I dissidenti riconoscono a Matteo Salvini il merito storico di aver portato il Carroccio a percentuali impensabili: il 17% delle Politiche del 2018 e, ancor di più, il 34% riscosso alle Europee del 2019. Gli si riconosce di essersi speso con generosità anche in quest’ultima campagna elettorale, mettendo insieme, di tappa in tappa, di comizio in comizio, circa 30mila chilometri in poco più di un mese.  Ma, al tempo stesso, non gli si perdona – non più di fronte a questi numeri – il sempre più scarso coinvolgimento di militanti e sezioni nelle scelte e nelle iniziative del partito, la logica verticistica e accentratrice con la quale lo ha guidato, scelte clamorosamente sbagliate quali quella del 2019, quando fece cadere il governo col Movimento 5 Stelle senza però ottenere che si andasse alle urne, una linea politica ondivaga sulle restrizioni anti-Covid o sui rapporti con Vladimir Putin senza che questi cambi di direzione fossero preventivamente discussi nelle segrete stanze di via Bellerio.

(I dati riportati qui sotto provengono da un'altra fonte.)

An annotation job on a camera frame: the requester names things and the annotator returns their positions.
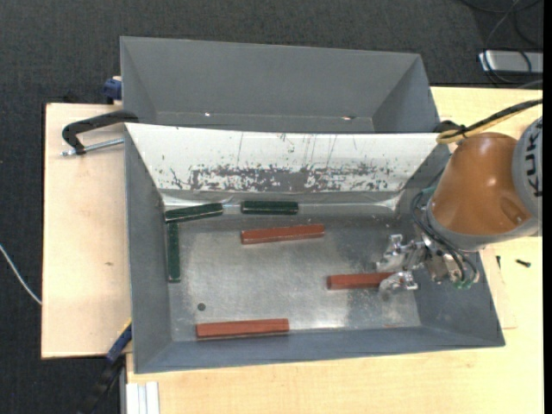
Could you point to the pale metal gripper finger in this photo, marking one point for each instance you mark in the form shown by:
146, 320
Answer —
401, 283
397, 248

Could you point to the red-brown flat block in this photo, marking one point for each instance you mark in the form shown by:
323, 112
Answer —
353, 281
282, 233
241, 329

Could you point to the small black screw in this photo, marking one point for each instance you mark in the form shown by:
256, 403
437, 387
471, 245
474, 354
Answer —
523, 264

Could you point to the grey metal bin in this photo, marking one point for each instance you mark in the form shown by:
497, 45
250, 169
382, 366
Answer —
267, 274

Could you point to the dark green flat block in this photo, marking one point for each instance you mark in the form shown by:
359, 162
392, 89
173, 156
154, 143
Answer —
173, 252
269, 207
194, 212

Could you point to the pale wood flat board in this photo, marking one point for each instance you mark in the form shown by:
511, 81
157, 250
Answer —
82, 231

Ora il nome che si sussurra è quello di Massimiliano Fedriga. Nel caso in cui il risultato elettorale dovesse confermarsi sui livelli del prime proiezioni, sarà lui a raccogliere quel che resta della Lega e della storica parabola di Salvini. Dalla sua parte, il governatore del Friuli, ha Luca Zaia, ma anche Giancarlo Giorgetti.